(1237-B) Bioluminescent cell-based reporter identifies atypical activator of human Sonic Hedgehog Autoprocessing
Monday, February 5, 2024
2:00 PM – 3:00 PM EST
Location: Exhibit Halls AB
Abstract: Sonic Hedgehog (SHh) protein signaling maintains a critical role in human development and adult health. SHh signaling is initiated by a self-cleaving precursor protein through a cholesterol-driven mechanism known as autoprocessing. Dysregulation of SHh autoprocessing is linked to developmental disease and cancer. Our recently developed cellular high-throughput luminescent assay for screening human SHh autoprocessing modulators has led to the identification of an atypical, non-steroidal autoprocessing activator called PAPP. Unlike the native substrate cholesterol, which utilizes a hydroxyl group to cleave precursor SHh, PAPP seemingly uses an amine functional group for covalent attack.
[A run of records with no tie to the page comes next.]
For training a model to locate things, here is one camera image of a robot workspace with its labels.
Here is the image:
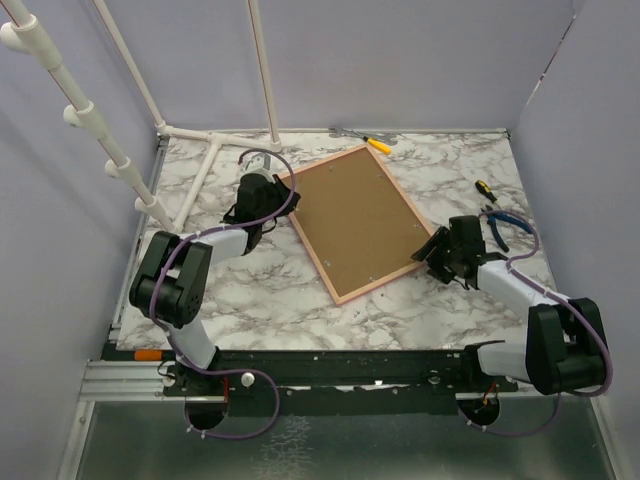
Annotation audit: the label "pink picture frame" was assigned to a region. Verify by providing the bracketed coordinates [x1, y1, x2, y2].
[281, 145, 435, 305]

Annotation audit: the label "purple cable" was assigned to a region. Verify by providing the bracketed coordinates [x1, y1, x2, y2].
[149, 148, 296, 441]
[462, 209, 616, 436]

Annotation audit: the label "yellow handled screwdriver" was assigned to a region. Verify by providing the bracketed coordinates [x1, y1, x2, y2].
[363, 137, 391, 155]

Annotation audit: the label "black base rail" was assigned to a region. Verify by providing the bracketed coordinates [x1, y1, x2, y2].
[164, 350, 517, 417]

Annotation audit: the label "white pvc pipe rack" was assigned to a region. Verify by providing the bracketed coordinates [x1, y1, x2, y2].
[0, 0, 284, 242]

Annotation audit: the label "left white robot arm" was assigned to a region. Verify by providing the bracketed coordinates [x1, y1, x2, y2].
[129, 173, 300, 395]

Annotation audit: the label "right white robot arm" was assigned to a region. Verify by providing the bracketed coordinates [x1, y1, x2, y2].
[411, 216, 613, 396]

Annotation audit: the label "silver wrench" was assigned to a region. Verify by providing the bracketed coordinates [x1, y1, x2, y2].
[328, 127, 398, 146]

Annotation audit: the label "blue handled pliers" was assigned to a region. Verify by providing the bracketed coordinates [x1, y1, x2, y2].
[480, 203, 535, 253]

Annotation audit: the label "black yellow screwdriver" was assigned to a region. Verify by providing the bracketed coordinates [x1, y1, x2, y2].
[474, 180, 498, 204]

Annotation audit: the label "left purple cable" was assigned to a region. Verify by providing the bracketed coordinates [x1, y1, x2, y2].
[149, 148, 296, 441]

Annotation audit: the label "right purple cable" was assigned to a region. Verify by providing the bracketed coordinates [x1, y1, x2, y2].
[462, 209, 616, 436]

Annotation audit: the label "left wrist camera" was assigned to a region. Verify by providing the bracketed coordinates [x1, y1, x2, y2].
[243, 152, 271, 178]
While promiscuity in Hh autoprocessing has been well studied using Drosophila Hh protein, little evidence has been found of the same substrate tolerance in human SHh protein. Competition binding studies between sterol and PAPP are consistent with ternary complex formation (SHh/sterol/PAPP), potentially indicating an unidentified alternative substrate binding pocket within the SHh autoprocessing domain. Through a panel of Western blotting, mass spectrometry, and protein 19F NMR, our data suggests that PAPP acts as an unusual nucleophilic substrate for precursor SHh autoprocessing. We propose the use of PAPP, along-side our previously published synthetic sterol 2-ACC, as chemical switches for controlled protein of interest (POI) activation using a POI-SHhC(D46A) fusion construct. This technology, which we call Sonic Hedgehog Exported POI for Retention or Dispersal (SHEPRD), allows for selective transport of POI to the cellular membrane or to be secreted from the cell depending on the chemical activator used. Preliminary FACS and microscopy data using a model HA-mScarlet-I3-SHEPRD construct demonstrate HA-mS-I3 membrane retention in cells treated with 2-ACC, and secretion of HA-mS3 into media of cells treated with PAPP.